[Data below Boundary: Start]
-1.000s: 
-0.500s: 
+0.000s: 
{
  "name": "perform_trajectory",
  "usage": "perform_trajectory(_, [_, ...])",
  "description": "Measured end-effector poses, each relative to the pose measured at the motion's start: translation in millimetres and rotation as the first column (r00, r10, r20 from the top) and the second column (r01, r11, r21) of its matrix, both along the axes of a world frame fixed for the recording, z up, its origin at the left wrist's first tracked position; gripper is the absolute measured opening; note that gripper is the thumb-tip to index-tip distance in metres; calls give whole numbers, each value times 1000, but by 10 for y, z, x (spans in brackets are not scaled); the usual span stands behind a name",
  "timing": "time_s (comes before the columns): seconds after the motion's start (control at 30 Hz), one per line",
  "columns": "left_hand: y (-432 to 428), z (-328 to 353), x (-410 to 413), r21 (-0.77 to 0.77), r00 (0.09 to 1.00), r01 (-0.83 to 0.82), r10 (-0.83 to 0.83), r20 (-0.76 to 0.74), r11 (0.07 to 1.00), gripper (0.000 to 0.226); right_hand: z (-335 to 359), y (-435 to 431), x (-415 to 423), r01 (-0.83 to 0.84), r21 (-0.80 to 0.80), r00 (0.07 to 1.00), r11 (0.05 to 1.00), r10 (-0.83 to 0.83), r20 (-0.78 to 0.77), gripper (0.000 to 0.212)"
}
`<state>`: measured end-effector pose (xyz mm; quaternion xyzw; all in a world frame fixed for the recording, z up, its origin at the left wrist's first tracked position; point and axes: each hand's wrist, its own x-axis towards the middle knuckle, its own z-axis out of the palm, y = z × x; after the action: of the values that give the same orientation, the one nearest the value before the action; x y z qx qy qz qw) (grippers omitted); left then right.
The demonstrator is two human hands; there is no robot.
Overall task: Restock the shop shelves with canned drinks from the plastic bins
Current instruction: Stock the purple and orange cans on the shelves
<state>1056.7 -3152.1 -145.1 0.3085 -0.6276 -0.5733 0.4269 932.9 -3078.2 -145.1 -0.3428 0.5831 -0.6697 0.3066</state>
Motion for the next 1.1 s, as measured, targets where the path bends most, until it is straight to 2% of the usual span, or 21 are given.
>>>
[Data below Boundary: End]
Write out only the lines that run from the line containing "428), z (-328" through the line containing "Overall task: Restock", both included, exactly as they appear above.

**Answer for this exercise**.
  "columns": "left_hand: y (-432 to 428), z (-328 to 353), x (-410 to 413), r21 (-0.77 to 0.77), r00 (0.09 to 1.00), r01 (-0.83 to 0.82), r10 (-0.83 to 0.83), r20 (-0.76 to 0.74), r11 (0.07 to 1.00), gripper (0.000 to 0.226); right_hand: z (-335 to 359), y (-435 to 431), x (-415 to 423), r01 (-0.83 to 0.84), r21 (-0.80 to 0.80), r00 (0.07 to 1.00), r11 (0.05 to 1.00), r10 (-0.83 to 0.83), r20 (-0.78 to 0.77), gripper (0.000 to 0.212)"
}
`<state>`: measured end-effector pose (xyz mm; quaternion xyzw; all in a world frame fixed for the recording, z up, its origin at the left wrist's first tracked position; point and axes: each hand's wrist, its own x-axis towards the middle knuckle, its own z-axis out of the palm, y = z × x; after the action: of the values that give the same orientation, the one nearest the value before the action; x y z qx qy qz qw) (grippers omitted); left then right.
The demonstrator is two human hands; there is no robot.
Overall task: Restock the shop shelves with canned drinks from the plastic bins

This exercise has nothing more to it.